Friday round-up
on Oct 2, 2020 at 9:49 am
As Washington and the nation absorb the overnight news that President Donald Trump has tested positive for the coronavirus, one of the many serious questions involves the potential effects on the nomination of Judge Amy Coney Barrett to the Supreme Court. As Chloee Weiner notes for NPR, Trump has been “in close contact” with Barrett “within the past seven days,” although the date of their most recent contact — and other details, such as whether Barrett has been tested or whether she plans to self-quarantine — remain unclear. Laura Litvan of Bloomberg News reports that, as of Friday morning, the Senate Judiciary Committee has “no plans” to change the schedule of hearings on Barrett’s nomination. Those hearings are scheduled to begin Oct. 12.

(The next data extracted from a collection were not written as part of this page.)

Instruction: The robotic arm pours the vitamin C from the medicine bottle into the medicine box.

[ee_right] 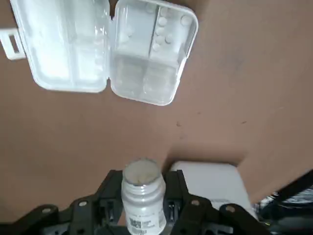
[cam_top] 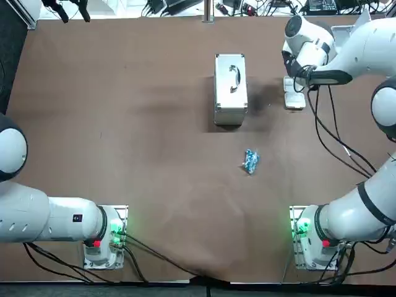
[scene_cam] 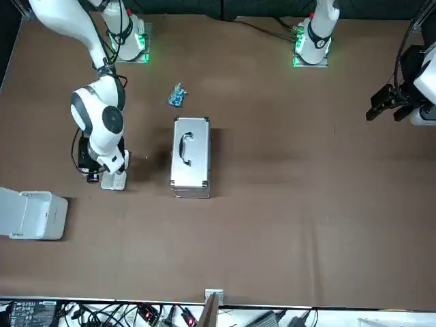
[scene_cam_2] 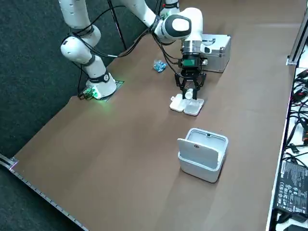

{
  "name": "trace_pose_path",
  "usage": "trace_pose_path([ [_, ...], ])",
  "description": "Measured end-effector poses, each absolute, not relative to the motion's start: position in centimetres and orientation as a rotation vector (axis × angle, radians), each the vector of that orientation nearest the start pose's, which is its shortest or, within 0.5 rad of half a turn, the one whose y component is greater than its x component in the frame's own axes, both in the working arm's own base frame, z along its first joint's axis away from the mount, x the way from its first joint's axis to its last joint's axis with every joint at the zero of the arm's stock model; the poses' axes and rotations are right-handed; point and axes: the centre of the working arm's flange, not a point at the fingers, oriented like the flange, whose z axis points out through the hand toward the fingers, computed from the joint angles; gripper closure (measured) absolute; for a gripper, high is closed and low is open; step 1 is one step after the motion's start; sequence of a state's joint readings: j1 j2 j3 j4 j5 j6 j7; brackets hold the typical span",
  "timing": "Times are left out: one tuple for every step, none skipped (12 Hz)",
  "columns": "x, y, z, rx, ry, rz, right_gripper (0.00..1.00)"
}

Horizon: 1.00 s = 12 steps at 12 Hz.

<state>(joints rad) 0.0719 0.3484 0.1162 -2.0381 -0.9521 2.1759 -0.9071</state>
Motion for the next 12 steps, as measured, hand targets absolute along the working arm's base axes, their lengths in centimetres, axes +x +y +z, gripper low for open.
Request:
trace_pose_path([
  [58.1,7.4,26.8,1.675,1.916,-0.524,0.56],
  [58.3,7.0,27.0,1.72,1.905,-0.513,0.56],
  [58.6,6.7,27.3,1.769,1.894,-0.496,0.56],
  [58.7,6.5,27.5,1.82,1.883,-0.478,0.56],
  [58.9,6.2,27.7,1.882,1.869,-0.461,0.56],
  [59.0,5.7,27.9,1.956,1.856,-0.445,0.56],
  [59.2,5.2,28.3,2.028,1.847,-0.424,0.56],
  [59.3,4.5,28.8,2.082,1.847,-0.399,0.56],
  [59.5,3.9,29.3,2.128,1.847,-0.372,0.56],
  [59.5,3.4,29.8,2.175,1.843,-0.346,0.56],
  [59.5,2.3,30.6,2.271,1.839,-0.298,0.56],
  [59.5,1.5,30.9,2.324,1.842,-0.271,0.56],
])
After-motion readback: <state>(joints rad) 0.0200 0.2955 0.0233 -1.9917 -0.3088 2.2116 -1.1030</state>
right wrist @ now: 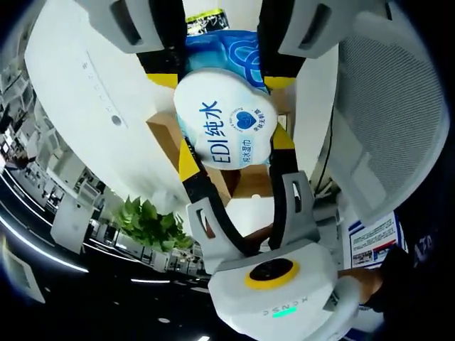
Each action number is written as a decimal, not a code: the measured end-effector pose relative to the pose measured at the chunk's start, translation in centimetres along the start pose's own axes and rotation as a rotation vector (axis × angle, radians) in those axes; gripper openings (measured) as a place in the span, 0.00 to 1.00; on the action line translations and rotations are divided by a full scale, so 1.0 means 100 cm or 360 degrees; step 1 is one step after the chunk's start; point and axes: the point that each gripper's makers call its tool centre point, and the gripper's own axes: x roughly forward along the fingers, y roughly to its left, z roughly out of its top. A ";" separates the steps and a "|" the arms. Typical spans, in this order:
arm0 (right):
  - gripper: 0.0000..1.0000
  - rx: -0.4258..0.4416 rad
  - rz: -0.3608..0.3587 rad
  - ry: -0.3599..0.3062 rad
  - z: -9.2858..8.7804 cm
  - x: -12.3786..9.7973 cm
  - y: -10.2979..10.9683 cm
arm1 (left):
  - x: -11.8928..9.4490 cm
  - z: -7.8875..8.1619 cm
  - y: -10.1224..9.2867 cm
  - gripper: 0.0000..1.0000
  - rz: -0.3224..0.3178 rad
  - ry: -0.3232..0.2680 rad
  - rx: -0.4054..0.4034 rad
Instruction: Operate the shoe box by opening the lid, removing the specified soft item, and placing it in the target area until the item is outside and the box remains undamaged.
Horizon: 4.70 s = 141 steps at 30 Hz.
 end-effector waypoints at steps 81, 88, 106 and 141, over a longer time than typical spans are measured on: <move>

Meanwhile, the Supreme Court’s 2020-21 term will begin on Monday. Here are some previews of the new term:
- Bloomberg’s Greg Stohr writes that the court will begin the new “in a swirl of uncertainty, amid a new justice’s politicized confirmation battle and a divisive presidential election the court might have to resolve.”
- Mark Walsh writes for the ABA Journal that the court “reconvenes for its new term on Oct. 5 with grief in the air after the death of Justice Ruth Bader Ginsburg, a confirmation battle and election controversies swirling all around it and the court’s operations still disrupted by the pandemic.” Also in the ABA Journal, Erwin Chemerinsky analyzes some of the most consequential cases that will be heard in what will be “a term like no other.”
- Cornell’s Legal Information Institute previews the two cases that the court will hear Monday: Carney v. Adams and Texas v. New Mexico.
- The Economist’s Steven Mazie examines the court’s potential role in deciding legal disputes that could tip the presidential election.